Un attimo dopo, la figura emaciata di Scorch fu sommersa da quella scura e corpulenta di Maria Pilar.
«Nicolau!» esclamò con un singulto la cuoca, strizzandolo nel suo abbraccio e sollevando le proteste di Choncho, cui simili manifestazioni d’affetto non spettavano mai.
«Piano, mamacita. Sono già rotto» grugnì allontanandola con una smorfia che voleva somigliare a un sorriso. «C’è un po’ d’acqua per questo povero, assetato degente? Acqua-acqua, eh!» sottolineò con acredine malcelata, mostrando la manciata di pasticche che aveva con sé.
Fu Charlotte ad allungargli un bicchiere pieno, guardandolo con un’espressione strana. Pareva indecisa se commiserarlo per le sue sfortune o se sentirsi sollevata dal fatto che non gli fosse accaduto nulla di grave.
«Grazie, bellezza» tossicchiò Scorch, dopo aver inghiottito le pillole.
«Stia attento a quel che fa. E chiami se si sente male» gli rammentò educatamente, fulminandolo con lo sguardo per l’appellativo mentre tornava a sedere.
«Contaci, bimba. Bimba può andare o…?» s’informò.
«Ho un nome, Ingegnere. Gradirei lo usasse, come fanno tutti i presenti» ribadì con fermezza.
«Okay» sospirò arreso, tirando indietro i capelli dalla maschera di tumefazione che era la sua faccia. «E questa? Dici che andrà bene per le mie ammiratrici?» e indicò la ferita suturata e gonfia.
«Se amano il cucito» replicò vaga, sforzandosi di stare allo scherzo per risollevare il morale a Clayton che non riusciva a riemergere dal cupo abbattimento in cui era precipitato.
«E per te?» bofonchiò Niklas. «Voglio dire, potrebbe andare un vicino d’ufficio con questa?»
Charlotte accavallò le gambe sotto l’ampia gonna, lisciando minacciosamente una piega inesistente. Il suo sguardo parlava di un’irritazione profonda.
«Pensavo lo sapesse meglio di chiunque altro, che non si giudica una bottiglia dall’etichetta ma dalla qualità del contenuto» ribatté secca.

***

Adam Mac Gregor aveva trent’anni, un abito nuovo di zecca, un portafogli smisurato e un ego di proporzioni bibliche che fingeva di mascherare dietro un’insulsa, quanto irritante, patina di buone maniere.
«Dio mio, non so proprio decidermi» piagnucolò, il mento poggiato sulle nocche con un broncio infantile.

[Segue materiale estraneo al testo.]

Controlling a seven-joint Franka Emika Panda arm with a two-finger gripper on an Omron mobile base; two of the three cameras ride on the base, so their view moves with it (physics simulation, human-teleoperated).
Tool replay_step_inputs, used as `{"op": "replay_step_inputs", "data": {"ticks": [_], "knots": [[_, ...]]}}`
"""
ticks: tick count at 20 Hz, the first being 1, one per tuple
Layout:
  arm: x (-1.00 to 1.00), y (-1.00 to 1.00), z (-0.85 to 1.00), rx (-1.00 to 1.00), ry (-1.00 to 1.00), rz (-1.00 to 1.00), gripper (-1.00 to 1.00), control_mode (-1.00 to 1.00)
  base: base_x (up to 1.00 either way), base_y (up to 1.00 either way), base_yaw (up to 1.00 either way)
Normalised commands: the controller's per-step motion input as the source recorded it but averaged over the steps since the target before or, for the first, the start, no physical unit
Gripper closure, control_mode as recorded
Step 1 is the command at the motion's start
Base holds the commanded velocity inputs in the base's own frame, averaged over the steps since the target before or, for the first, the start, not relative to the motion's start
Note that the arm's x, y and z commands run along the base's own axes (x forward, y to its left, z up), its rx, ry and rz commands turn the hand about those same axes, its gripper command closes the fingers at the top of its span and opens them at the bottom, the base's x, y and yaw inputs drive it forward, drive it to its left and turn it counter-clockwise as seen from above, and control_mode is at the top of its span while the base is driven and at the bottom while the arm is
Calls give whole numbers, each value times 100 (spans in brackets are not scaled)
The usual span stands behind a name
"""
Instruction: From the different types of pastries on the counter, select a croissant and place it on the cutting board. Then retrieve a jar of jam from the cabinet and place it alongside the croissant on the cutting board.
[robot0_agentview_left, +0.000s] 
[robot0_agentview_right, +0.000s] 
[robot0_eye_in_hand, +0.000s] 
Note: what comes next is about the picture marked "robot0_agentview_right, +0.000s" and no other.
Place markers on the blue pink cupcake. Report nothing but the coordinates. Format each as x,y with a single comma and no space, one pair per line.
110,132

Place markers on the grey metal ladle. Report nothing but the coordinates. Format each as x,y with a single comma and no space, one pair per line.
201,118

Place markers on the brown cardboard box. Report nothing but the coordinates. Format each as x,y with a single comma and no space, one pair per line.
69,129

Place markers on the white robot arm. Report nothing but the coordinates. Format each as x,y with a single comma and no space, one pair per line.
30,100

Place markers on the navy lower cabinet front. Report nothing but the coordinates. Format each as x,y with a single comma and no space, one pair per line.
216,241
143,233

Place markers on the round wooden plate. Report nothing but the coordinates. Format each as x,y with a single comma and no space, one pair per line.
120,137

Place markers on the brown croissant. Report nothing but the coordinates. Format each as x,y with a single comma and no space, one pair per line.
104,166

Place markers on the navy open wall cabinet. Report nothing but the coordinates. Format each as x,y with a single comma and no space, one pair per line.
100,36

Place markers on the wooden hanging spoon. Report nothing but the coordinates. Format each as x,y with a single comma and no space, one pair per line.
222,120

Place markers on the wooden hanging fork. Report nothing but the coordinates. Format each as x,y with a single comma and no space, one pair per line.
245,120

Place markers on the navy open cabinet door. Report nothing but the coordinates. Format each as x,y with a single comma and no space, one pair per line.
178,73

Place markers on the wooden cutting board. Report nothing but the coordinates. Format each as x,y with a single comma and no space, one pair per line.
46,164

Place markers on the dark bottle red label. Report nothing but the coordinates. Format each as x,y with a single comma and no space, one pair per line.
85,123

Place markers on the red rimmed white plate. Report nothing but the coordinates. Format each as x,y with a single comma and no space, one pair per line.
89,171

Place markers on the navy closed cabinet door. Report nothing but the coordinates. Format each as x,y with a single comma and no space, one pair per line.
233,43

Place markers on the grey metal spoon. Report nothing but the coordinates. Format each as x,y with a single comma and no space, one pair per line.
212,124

L’elegante pizzetto caprino spariva fra le dita affusolate, fresche di manicure. Mani così aggraziate non le avevano neppure Sandy e Charlotte. Tra lui e la Fortion stavano due donne, la cui bellezza aveva reso l’interno dell’officina un luogo a dir poco squallido e tetro, un deprimente ritaglio di periferia infilato in una scatola di vetro, metallo e mattoni. Schierati come uno stormo di piccioni sui fili del telegrafo, gli uomini della “Legendary” osservavano la scena dal parapetto del soppalco.
«Vivian, cara, apri un po’ quel benedetto giacchetto. Così accollata proprio non ti si può guardare».
Prontamente, la donna slacciò i bottoni dorati, mettendo in mostra un elaborato corsetto a fasce verticali unite da spirali metalliche, che con un autentico miracolo d’ingegneria contenevano le forme giunoniche dell’amazzone di colore. La visione strappò mugolii estatici ai meccanici, che fecero sorridere non visto Mac Gregor. Sapeva fin troppo bene quanta invidia suscitasse il suo harem di accompagnatrici.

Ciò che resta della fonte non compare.